Tage ohne Hunger von Delphine de Vigan
Laure, die Hauptprotagonistin in Delphine de Vigans neuestem Roman Tage ohne Hunger, leidet an Anorexia nervosa und hungert sich buchstäblich zu Tode, kann kaum noch aus dem Haus gehen, zieht sich von Freunden zurück. Erst als sich eine schier unerträgliche Kälte in ihrem Körper ausbreitet, sie deshalb unzählige Lagen an Kleidung tragen und Stunden am Heizkörper verbringen muss, sucht sie sich Hilfe und lässt sich auf einen Termin mit einem Spezialisten für Essstörungen ein. Einen Krankenhausaufenthalt schließt sie jedoch nach wie vor aus. Doch bald verschlechtert sich ihr ohnehin erschreckender Zustand noch mehr, und da hat sie endlich den Willen zu überleben und sich in eine stationäre Behandlung zu begeben, zuzunehmen und ein Leben nach dem Hungern zu beginnen. [Hier geht’s zu meiner ausführlichen Rezension.]

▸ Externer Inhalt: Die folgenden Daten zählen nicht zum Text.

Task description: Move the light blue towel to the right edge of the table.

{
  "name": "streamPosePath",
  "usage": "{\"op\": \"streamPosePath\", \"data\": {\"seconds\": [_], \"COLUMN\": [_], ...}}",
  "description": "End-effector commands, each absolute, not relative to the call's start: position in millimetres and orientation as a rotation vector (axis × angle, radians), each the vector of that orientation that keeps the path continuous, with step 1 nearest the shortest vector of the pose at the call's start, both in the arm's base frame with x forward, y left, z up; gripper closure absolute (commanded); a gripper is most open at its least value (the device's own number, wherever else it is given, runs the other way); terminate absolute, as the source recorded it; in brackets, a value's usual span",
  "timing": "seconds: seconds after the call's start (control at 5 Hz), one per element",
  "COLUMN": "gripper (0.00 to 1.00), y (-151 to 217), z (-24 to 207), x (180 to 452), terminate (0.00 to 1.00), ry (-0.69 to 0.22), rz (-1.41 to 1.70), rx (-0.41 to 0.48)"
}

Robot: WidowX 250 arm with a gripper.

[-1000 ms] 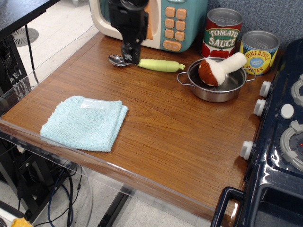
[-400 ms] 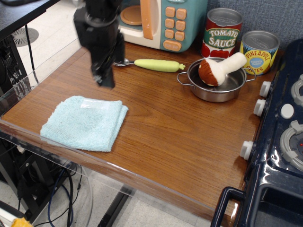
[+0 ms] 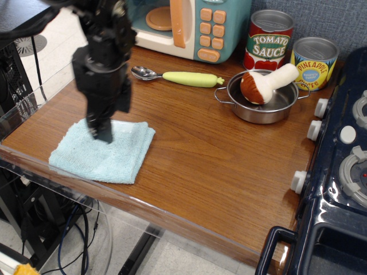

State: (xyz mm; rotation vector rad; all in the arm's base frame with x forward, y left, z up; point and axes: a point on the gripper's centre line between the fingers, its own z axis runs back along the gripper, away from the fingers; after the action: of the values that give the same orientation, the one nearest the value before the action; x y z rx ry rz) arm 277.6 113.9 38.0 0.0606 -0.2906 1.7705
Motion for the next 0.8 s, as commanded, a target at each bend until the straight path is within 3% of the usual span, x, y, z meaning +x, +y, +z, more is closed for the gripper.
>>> {"op": "streamPosePath", "data": {"seconds": [0.0,0.2,0.6], "gripper": [0.00,0.00,0.00], "y": [143.1,145.4,105.4], "z": [29.4,15.4,16.5], "x": [259.2,257.5,263.0], "terminate": [0.00,0.00,0.00], "ry": [-0.294,-0.242,-0.168], "rz": [1.785,1.787,1.782], "rx": [0.154,0.188,0.064]}}
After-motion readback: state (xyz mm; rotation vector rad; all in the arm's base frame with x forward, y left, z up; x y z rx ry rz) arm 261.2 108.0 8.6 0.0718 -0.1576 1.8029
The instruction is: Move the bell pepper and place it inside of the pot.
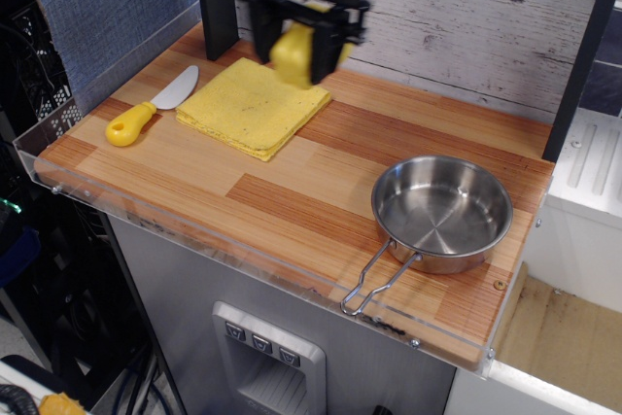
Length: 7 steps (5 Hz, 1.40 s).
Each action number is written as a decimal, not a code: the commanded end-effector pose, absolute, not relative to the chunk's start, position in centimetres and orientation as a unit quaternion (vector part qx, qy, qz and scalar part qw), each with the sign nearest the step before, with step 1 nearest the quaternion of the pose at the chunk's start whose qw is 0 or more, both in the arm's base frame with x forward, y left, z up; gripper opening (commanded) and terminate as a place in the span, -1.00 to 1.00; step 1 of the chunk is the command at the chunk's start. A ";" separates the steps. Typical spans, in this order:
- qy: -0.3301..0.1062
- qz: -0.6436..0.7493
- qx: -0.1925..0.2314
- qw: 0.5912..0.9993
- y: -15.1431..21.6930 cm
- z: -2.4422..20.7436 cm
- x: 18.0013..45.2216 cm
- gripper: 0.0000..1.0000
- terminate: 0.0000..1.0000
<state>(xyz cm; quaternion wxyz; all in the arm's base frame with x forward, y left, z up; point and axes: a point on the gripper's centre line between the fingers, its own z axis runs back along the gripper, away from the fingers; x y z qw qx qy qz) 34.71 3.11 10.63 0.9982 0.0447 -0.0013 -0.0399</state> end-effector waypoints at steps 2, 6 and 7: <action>-0.015 -0.165 0.014 0.986 -8.7 10.7 33.3 -1.00 -1.00; 0.057 -0.173 0.024 0.983 -8.1 7.0 31.5 -1.00 -1.00; 0.073 -0.179 0.034 0.981 -8.4 6.7 31.3 -1.00 -1.00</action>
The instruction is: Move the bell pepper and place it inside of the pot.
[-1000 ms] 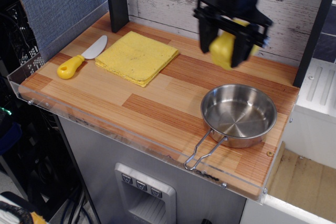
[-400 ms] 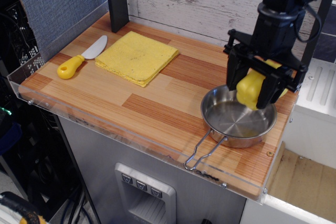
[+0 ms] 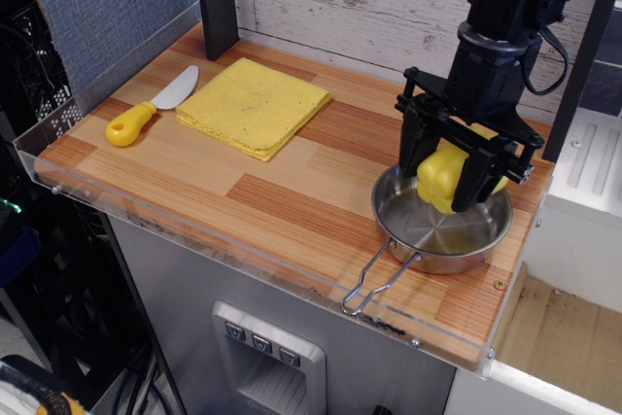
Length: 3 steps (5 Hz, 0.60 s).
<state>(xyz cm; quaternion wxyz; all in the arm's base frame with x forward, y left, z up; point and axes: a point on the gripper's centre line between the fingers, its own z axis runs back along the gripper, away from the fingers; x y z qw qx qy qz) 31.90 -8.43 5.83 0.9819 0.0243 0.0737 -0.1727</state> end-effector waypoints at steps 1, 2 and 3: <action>0.085 -0.190 0.036 0.978 -8.9 6.1 31.5 -1.00 -1.00; 0.089 -0.203 0.036 0.974 -9.2 5.8 31.5 1.00 -1.00; 0.074 -0.213 0.044 0.973 -9.5 6.3 31.5 1.00 -1.00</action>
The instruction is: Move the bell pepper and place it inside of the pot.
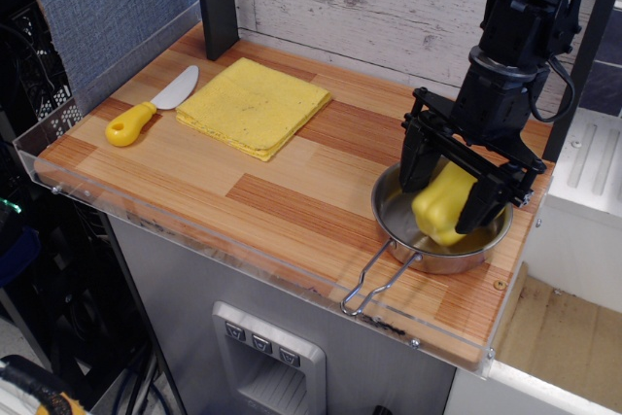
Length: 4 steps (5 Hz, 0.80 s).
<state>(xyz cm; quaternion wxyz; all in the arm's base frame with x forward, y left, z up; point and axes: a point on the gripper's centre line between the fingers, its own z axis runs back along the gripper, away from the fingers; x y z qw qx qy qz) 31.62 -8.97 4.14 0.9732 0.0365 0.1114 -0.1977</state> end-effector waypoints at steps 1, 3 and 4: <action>0.015 -0.212 0.078 0.974 -9.3 9.3 31.4 1.00 -1.00; -0.027 -0.110 0.066 0.991 -5.2 12.7 30.6 1.00 -1.00; -0.007 -0.064 0.038 0.997 -3.0 11.9 30.7 1.00 -1.00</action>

Meine geniale Freundin/Die Geschichte eines neuen Namens/Die Geschichte der getrennten Wege von Elena Ferrante
Lila und Elena sind bereits seit über 60 Jahren miteinander befreundet, als Lila eines Tages spurlos verschwindet. Elena weiß, dass ihre Freundin schon seit mindestens 30 Jahren darüber nachgedacht hat, Neapel zu verlassen, und nun scheint die passende Zeit gekommen zu sein: Alle Kleider, Schuhe, Bücher, Fotos, Filme und Lilas PC sind weg. Um das Geheimnis um Lilas Verschwinden aufzudecken, denkt Elena zurück an die gemeinsame Zeit mit ihrer Freundin und erzählt von der Kindheit, der Jugend und dem Erwachsenenalters. [Hier geht’s zu meiner Rezension zu Band 1, Band 2 und Band 3.]
Heimkehren von Yaa Gyasi
In Heimkehren erzählt die ghanaisch-US-amerikanische Autorin Yaa Gyasi die Geschichte von zwei Halbschwestern, die Mitte des 18. Jahrhunderts in Ghana aufwachsen, und von ihren nachfolgenden Generationen, deren Wege bis ins Ghana und die USA der Gegenwart führen. [Hier geht’s zu meiner ausführlichen Rezension.]
Kukolka von Lana Lux
Lana Lux erzählt in ihrem Debütroman von einer Kindheit und Jugend in der Ukraine und dem großen Traum von Deutschland, den die Hauptprotagonistin Samira mit aller Kraft verfolgt. [Hier geht’s zu meiner ausführlichen Rezension.]
The Atlas of Beauty von Mihaela Noroc
Mihaela Noroc hat 500 Frauen aus mehr als 50 Ländern fotografiert und präsentiert ihr Projekt, das nicht nur sehr ästhetisch ist, sondern auch für Toleranz und Offenheit wirbt, in ihrem Bildband The Atlas of Beauty. [Hier geht’s zu meiner ausführlichen Rezension.]
Das Leben adeliger Frauen von Martina Winkelhofer
Martina Winkelhofer hat Wissenswertes aus dem Alltag in der k.u.k. Monarchie zusammengetragen und geht in Das Leben adeliger Frauen auf Kindheit und Jugend, Verlobung und Heirat, Ehe und Familienleben, das Schicksal unverheirateter Frauen, Standesbewusstsein und Traditionen, Wohltätigkeit, Salonkultur, Jahresablauf, Vermögen, Krankheiten und Schicksalsschläge, Witwenschaft, Alter und Tod sowie auf das Ende des Adels in Österreich ein.
Blauschmuck von Katharina Winkler
Filiz Lale wächst in einem Dorf in der Türkei auf und lebt hier zusammen mit ihren Eltern und ihren Geschwistern. Sie ist verliebt in den wenige Jahre älteren Yunus, doch ihr Vater ist gegen eine Heirat. Und so verlässt Filiz ihr Dorf, heiratet Yunus heimlich und gegen den Willen ihres Vaters. Sie lebt mit Yunus im Haus seiner Mutter und wird von dieser und Yunus drangsaliert, verprügelt und bedroht. Katharina Winkler hat mit ‚Blauschmuck‘ einen Roman vorgelegt, der auf einer wahren Lebensgeschichte basiert. Und beim Lesen möchte man gar nicht glauben, dass sich die Autorin das alles nicht einfach nur ausgedacht hat, dass unzählige Frauen tagtäglich brutale Gewalt erfahren, dass Filiz‘ Geschichte kein Einzelfall ist.
Dieser Post ist Teil des Themas „Geschenkideen“ im Dezember 2017.